What needs to be done: Scan the records for lines with the word "frame", and copy every such line.

Supplied information:
-=-=-=-=-
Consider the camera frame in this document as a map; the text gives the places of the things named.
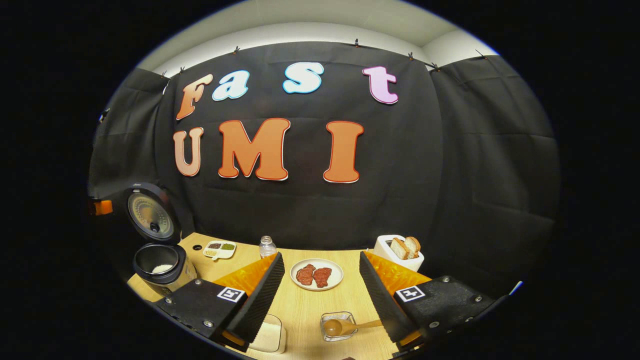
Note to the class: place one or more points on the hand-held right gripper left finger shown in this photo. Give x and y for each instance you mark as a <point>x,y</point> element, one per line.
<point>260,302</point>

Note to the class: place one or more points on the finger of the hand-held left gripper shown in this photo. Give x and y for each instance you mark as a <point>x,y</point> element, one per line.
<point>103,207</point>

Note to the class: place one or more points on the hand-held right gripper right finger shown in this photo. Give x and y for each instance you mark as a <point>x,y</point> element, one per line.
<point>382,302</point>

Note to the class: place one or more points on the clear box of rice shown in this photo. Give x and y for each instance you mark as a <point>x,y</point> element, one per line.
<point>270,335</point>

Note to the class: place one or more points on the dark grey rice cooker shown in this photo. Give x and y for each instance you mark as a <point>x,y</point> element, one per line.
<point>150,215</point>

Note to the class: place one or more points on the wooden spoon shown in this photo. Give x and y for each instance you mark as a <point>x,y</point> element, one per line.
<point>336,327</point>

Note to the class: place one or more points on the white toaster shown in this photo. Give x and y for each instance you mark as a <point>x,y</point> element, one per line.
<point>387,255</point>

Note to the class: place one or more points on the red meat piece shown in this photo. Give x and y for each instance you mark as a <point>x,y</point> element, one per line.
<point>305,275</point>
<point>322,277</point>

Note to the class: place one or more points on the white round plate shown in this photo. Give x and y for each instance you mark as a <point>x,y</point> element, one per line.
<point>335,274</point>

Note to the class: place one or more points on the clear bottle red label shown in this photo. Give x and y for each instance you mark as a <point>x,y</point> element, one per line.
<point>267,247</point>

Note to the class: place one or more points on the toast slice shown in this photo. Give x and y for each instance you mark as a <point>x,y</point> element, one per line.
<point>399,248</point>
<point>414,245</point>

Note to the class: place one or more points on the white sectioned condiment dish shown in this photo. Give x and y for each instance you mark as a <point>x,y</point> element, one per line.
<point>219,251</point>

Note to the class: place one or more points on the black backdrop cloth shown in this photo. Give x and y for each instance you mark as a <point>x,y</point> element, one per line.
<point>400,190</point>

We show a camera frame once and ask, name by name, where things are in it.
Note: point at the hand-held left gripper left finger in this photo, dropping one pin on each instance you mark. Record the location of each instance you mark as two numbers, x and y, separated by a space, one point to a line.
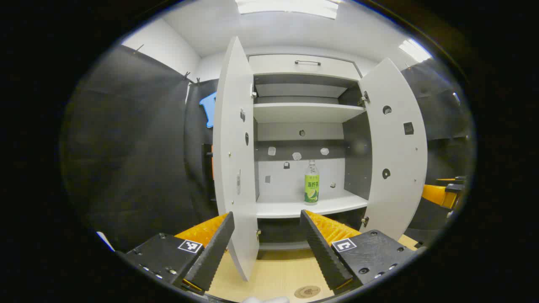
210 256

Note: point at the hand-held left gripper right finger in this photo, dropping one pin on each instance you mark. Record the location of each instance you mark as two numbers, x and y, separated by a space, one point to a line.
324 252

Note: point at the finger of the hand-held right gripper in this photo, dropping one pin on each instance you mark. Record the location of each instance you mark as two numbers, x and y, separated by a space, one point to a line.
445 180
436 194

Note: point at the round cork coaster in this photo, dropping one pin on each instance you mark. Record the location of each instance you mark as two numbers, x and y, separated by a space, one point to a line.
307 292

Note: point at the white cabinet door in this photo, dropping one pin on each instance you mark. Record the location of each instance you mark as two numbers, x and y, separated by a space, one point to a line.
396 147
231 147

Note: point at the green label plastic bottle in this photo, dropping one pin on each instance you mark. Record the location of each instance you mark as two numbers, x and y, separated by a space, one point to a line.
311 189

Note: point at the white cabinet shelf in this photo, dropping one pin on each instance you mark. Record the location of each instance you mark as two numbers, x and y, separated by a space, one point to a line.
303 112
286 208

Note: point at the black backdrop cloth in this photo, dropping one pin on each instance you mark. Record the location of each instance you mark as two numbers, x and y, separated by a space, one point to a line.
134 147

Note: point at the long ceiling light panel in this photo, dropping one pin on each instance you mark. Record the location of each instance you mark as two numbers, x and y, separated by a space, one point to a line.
-=-=-=-=-
Output below:
Consider the camera frame in this document as a map; the text gives the places of the things named.
We show a camera frame once and ask, name by name, where things are in it.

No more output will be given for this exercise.